PS, Can anyone provide a link to the actual study?


----------



## Addy (Mar 12, 2010)

I was reading about this on reddit last night. I've love to read the actual report, have read requests from people asking for the actual report link but so far nothing I've seen links back to the original report.


----------



## andrewf (Mar 1, 2010)

Does it actually exist?


----------



## OptsyEagle (Nov 29, 2009)

You'll find it right next to the study that says we will all be just fine.


----------



## bgc_fan (Apr 5, 2009)

It hasn't been published, but here's a link to the author's page with a link to the draft: http://www.sesync.org/users/smotesharrei

It's really just a Malthusian mathematical model.


----------



## brad (May 22, 2009)

Reading all the news reports on this reminded me of my days as a journalist watching how much copying goes on by reporters too lazy or too pressed for time to do any actual reporting by going back to the original source. First, lots of news sources referred to this as a "NASA Study," when it was in fact a university study done with funding by NASA. The lead author is a graduate student at the University of Maryland. It is not by any stretch of the imagination a "NASA Study." A number of the news reports spelled his name incorrectly, and you can follow the copycat trail of lazy reporting by looking at the stories that spelled his name Safa Motesharri instead of the correct Safa Motesharrei, including the Huffington Post, the London Independent, and dozens of other sources.


----------



## Just a Guy (Mar 27, 2012)

Every civilization in the history of our planet has eventually collapsed...why do people of this one assume they are any better? Just because it will collapse, doesn't mean something better won't arise to replace it.


----------



## Nemo2 (Mar 1, 2012)

Just a Guy said:


> Just because it will collapse, doesn't mean something better won't arise to replace it.


I'd substitute 'else' for 'better'. :wink:


----------



## Rusty O'Toole (Feb 1, 2012)

NASA still believes in Global Warming.


----------



## humble_pie (Jun 7, 2009)

Just a Guy said:


> Every civilization in the history of our planet has eventually collapsed...why do people of this one assume they are any better?
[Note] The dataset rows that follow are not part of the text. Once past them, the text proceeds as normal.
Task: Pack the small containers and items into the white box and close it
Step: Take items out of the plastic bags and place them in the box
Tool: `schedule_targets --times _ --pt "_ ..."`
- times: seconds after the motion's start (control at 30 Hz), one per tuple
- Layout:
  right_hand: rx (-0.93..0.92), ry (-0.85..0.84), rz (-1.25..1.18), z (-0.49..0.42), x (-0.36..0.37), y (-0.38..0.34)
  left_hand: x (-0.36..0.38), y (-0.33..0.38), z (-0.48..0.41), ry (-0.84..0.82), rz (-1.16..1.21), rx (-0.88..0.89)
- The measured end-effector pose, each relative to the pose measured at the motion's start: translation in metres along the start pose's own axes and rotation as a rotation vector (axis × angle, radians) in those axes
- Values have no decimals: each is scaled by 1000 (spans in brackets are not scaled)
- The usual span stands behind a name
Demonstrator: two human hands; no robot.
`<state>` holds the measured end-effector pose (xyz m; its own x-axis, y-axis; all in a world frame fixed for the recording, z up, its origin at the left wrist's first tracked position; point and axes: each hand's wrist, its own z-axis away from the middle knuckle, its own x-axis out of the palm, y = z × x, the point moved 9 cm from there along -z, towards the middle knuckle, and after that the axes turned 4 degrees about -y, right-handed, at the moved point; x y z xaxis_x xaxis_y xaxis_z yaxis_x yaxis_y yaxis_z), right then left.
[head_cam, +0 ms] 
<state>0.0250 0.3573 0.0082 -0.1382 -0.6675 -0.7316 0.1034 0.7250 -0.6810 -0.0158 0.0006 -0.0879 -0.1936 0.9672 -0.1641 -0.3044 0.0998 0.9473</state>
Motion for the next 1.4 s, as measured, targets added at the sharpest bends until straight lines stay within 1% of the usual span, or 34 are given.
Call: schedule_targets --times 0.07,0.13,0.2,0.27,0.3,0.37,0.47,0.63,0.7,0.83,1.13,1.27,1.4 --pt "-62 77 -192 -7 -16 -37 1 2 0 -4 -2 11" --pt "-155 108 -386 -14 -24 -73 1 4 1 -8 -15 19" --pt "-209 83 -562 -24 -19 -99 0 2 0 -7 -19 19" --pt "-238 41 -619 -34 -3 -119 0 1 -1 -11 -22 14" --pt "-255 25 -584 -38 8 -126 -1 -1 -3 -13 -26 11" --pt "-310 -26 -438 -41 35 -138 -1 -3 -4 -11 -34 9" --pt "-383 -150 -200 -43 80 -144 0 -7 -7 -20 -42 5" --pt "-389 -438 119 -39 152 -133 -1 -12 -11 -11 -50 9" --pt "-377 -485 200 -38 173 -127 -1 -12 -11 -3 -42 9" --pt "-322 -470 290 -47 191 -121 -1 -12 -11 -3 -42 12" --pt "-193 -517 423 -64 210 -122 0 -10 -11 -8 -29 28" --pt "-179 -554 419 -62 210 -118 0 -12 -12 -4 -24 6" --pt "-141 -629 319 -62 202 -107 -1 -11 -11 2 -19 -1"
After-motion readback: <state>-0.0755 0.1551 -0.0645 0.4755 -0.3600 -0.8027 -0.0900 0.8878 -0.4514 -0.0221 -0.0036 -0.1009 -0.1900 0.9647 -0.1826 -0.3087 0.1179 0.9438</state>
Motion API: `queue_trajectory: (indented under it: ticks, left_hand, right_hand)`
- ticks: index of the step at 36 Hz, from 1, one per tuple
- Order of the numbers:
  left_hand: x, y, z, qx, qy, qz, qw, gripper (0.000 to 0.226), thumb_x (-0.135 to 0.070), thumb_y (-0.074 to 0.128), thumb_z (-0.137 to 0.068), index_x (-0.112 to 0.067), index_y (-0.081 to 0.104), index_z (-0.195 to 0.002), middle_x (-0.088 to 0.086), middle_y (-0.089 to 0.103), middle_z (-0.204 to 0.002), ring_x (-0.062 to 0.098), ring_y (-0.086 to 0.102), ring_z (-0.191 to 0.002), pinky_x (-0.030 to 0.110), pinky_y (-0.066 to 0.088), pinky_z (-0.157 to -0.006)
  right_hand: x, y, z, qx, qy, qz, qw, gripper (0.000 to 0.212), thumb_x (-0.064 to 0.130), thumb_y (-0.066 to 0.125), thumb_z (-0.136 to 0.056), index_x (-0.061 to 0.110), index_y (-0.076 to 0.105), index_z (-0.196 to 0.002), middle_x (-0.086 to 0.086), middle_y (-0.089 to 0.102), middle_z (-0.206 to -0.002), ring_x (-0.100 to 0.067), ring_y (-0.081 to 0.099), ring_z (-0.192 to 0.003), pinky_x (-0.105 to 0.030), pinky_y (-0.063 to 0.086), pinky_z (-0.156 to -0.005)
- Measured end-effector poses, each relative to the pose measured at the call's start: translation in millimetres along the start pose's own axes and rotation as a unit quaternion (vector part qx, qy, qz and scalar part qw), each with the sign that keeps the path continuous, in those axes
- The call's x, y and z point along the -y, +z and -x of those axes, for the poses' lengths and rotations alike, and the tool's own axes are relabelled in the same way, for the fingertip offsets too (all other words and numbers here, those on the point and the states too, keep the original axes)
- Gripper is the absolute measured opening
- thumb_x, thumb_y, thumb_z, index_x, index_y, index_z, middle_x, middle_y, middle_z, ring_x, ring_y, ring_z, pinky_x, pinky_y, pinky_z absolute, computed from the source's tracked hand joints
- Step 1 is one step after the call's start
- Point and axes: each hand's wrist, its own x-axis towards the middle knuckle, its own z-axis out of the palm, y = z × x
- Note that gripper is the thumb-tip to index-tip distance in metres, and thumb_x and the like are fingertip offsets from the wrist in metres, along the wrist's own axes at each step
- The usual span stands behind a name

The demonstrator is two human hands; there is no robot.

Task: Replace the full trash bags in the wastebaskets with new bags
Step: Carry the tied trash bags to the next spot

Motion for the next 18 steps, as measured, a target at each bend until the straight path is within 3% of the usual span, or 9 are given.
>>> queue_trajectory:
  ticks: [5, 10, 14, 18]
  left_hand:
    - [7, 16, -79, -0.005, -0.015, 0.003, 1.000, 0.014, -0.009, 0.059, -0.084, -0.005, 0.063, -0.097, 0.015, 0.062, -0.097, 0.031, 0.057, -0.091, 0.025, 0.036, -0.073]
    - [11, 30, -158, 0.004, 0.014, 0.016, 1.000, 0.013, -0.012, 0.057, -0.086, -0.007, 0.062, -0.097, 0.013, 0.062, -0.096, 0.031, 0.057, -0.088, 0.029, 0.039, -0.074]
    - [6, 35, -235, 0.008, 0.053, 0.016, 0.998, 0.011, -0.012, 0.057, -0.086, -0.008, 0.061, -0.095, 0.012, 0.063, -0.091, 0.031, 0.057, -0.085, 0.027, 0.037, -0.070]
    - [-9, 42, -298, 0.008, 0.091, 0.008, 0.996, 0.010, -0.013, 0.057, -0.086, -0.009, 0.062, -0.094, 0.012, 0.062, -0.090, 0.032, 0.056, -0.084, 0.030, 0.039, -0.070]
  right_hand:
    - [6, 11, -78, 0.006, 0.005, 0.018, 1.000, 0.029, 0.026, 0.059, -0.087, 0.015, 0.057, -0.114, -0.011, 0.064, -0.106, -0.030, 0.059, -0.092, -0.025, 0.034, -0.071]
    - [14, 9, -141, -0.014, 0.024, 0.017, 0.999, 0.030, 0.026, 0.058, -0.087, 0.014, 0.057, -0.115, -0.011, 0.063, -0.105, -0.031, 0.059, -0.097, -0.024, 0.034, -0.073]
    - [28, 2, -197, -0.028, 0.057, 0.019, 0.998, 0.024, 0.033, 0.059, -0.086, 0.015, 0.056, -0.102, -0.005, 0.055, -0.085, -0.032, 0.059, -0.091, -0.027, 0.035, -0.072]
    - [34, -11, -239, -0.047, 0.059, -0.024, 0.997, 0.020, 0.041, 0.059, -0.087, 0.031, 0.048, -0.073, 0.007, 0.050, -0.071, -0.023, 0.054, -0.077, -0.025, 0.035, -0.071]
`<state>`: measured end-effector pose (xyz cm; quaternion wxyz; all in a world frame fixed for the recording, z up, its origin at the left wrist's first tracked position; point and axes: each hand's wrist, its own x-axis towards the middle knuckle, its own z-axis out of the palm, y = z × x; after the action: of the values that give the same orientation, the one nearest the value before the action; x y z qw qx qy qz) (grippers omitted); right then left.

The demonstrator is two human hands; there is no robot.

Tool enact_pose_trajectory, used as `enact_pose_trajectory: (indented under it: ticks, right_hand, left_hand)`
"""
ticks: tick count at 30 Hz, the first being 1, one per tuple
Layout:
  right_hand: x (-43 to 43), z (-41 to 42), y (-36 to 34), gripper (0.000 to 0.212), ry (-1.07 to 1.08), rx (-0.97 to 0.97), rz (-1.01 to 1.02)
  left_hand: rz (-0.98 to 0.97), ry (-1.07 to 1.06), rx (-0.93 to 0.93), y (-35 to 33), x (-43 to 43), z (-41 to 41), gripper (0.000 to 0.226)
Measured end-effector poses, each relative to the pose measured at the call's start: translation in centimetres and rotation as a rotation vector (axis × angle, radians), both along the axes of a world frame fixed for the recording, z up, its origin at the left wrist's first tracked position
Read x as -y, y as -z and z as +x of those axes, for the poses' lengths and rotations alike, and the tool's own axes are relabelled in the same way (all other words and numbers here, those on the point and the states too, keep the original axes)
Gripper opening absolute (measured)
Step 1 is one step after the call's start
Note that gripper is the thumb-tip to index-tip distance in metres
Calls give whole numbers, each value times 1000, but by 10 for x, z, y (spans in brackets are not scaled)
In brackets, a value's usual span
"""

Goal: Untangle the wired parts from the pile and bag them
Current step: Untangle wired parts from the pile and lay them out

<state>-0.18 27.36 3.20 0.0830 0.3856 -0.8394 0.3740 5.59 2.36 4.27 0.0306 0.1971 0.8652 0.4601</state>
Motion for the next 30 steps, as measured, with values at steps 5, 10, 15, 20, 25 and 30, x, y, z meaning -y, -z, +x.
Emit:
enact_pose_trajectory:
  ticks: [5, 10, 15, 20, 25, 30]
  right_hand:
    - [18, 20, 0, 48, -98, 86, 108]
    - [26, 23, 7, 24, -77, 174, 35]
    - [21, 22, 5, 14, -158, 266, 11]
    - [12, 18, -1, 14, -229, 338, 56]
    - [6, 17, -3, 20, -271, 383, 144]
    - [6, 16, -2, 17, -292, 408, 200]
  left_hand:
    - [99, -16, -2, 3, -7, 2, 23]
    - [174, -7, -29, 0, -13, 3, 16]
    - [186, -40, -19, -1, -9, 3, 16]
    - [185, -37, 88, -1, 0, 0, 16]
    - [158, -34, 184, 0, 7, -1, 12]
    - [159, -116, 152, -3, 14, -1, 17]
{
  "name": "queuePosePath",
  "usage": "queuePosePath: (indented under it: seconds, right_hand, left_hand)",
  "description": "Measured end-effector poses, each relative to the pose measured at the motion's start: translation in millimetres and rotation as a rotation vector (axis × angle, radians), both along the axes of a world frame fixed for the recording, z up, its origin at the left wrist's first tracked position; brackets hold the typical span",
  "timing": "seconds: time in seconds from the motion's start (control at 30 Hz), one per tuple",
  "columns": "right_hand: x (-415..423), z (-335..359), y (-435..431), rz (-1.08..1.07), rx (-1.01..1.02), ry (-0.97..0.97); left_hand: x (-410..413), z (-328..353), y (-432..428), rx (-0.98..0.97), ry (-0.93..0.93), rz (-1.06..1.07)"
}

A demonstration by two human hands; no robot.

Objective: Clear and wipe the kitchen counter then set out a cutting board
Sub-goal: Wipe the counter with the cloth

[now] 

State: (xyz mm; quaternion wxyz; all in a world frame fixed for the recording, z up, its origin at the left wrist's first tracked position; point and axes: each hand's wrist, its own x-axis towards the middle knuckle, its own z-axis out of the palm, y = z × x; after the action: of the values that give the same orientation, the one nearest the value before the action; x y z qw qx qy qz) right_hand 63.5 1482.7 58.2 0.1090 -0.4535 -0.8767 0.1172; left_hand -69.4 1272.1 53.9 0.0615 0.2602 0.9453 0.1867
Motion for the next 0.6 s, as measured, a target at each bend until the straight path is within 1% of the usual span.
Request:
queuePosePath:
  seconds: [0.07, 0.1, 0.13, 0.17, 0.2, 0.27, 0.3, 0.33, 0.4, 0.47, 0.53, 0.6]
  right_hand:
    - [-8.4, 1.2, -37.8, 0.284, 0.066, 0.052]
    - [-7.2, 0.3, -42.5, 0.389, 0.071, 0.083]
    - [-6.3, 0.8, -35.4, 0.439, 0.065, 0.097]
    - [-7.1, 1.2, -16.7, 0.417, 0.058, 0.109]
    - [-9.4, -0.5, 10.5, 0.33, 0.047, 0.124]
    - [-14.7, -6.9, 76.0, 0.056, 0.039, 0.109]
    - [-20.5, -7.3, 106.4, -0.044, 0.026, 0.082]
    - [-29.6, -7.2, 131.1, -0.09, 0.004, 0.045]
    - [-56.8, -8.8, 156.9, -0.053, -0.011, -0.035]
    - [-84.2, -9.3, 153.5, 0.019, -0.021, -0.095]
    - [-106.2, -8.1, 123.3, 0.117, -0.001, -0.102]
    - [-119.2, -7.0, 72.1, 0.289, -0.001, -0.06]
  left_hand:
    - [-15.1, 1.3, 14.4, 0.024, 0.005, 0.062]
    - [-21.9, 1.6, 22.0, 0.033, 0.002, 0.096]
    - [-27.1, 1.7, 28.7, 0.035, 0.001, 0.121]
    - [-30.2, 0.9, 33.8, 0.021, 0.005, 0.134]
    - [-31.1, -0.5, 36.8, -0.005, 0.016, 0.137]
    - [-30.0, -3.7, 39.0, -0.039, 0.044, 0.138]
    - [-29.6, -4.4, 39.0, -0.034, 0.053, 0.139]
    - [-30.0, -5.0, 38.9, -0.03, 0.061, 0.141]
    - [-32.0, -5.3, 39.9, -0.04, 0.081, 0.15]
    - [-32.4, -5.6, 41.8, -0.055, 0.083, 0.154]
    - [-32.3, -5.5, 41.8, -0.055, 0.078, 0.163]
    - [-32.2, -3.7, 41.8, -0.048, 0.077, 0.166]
Just because it will collapse, doesn't mean something better won't arise to replace it.


but the issue wasn't collapse of a civilization, which is routine throughout history ... the issue was disappearance of human life due to socio/enviro damage to the planet, was it not?

this has never happened. It's true that humans could die out & their places could be taken by other life forms, perhaps insects or bacteria for example, that might require less oxygen or food ... but nothing like this has ever happened ...


----------



## Just a Guy (Mar 27, 2012)

Tell that to the dinosaurs and the other 99.999% of all creatures which are now extinct (most of those long before humans ever had an impact).


----------



## humble_pie (Jun 7, 2009)

... i was just pointing out that "civilization" is a word that applies to human networks only ... are u saying that the dinosaurs had a civilization? complete with languages, art, laws, music, government, beings with social consciences, etc?


----------



## andrewf (Mar 1, 2010)

Just a Guy said:


> Tell that to the dinosaurs and the other 99.999% of all creatures which are now extinct (most of those long before humans ever had an impact).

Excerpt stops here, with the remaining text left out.